Ingredients and spices that need to be Take to make Teriyaki - Beef Kabobs:
- Marinade:
- 1/4 cup olive oil
- 4 Tbs. soy sauce
- 1/8 cup red wine vinegar
- 1/4 cup Teriyaki sauce (bottle)
- 1 Tbs. lemon juice
- 2 Tbs. Worcestershire sauce
- 2 Tbs. honey
- 2 Tsp. Dijon mustard
- 1 Tbs. garlic (minced)
- 1 Tsp. black pepper
- 1 Tsp. thyme
- Kabobs:
- 1-1 1/2 lbs. beef (top blade roast), cut into 1” cubes
- 1 large bell pepper, cut into 1 inch pieces
- 1 medium yellow squash, sliced thick (3/4”), then halved
- 1 small red onion, cut into wedges (1”)
- 4-6 small plum tomatoes
- 4 large metal skewers (soak wooden skewers in water for at least 30 minutes)
Steps to make Teriyaki - Beef Kabobs
- For the marinade: In a small bowl whisk together all the marinade ingredients until well blended and set aside.

- Cut the beef in cubes (1”) and place them in a zip-lock bag. Add the marinade to the bag. Squeeze out the air within the bag before sealing. Place the bag in the refrigerator for at least 2 hours.

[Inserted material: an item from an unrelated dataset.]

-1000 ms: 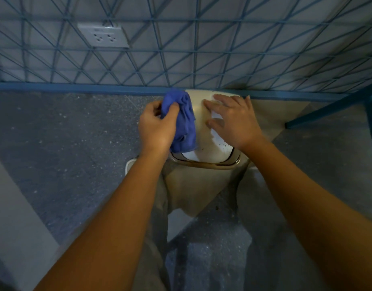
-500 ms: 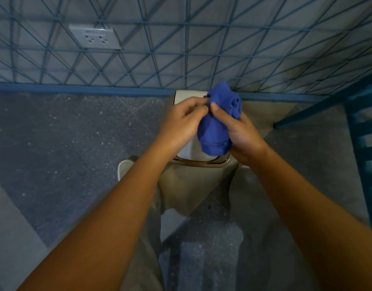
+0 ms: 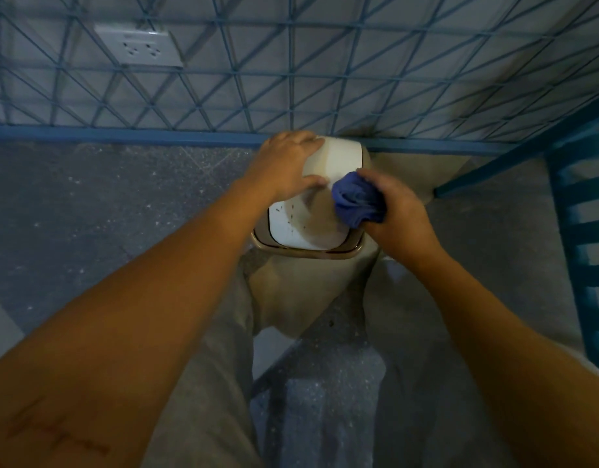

- After the marinating time, place the beef cubes in a bowl. Drain off the bag (and bowl marinade later) into a small sauté pan and set aside.

- Over a plate (for drips), thread onto skewers the tomato first, then alternate veggies with beef. Tip: add more beef towards the center of the skewer (area of higher heat). Brush the veggies with oil.

- Coat the heated grill rack with oil or nonstick spray. Place the skewers on the grill over medium-high heat. Grill for about 8-10 minutes per side, total about 16-20 minutes. Tip: start your rice dish prior to grilling.

- Heat the sauté pan with the marinade to slightly bubbling and then simmer for 2-3 minutes.

- Pour this over the kabobs and rice. Enjoy.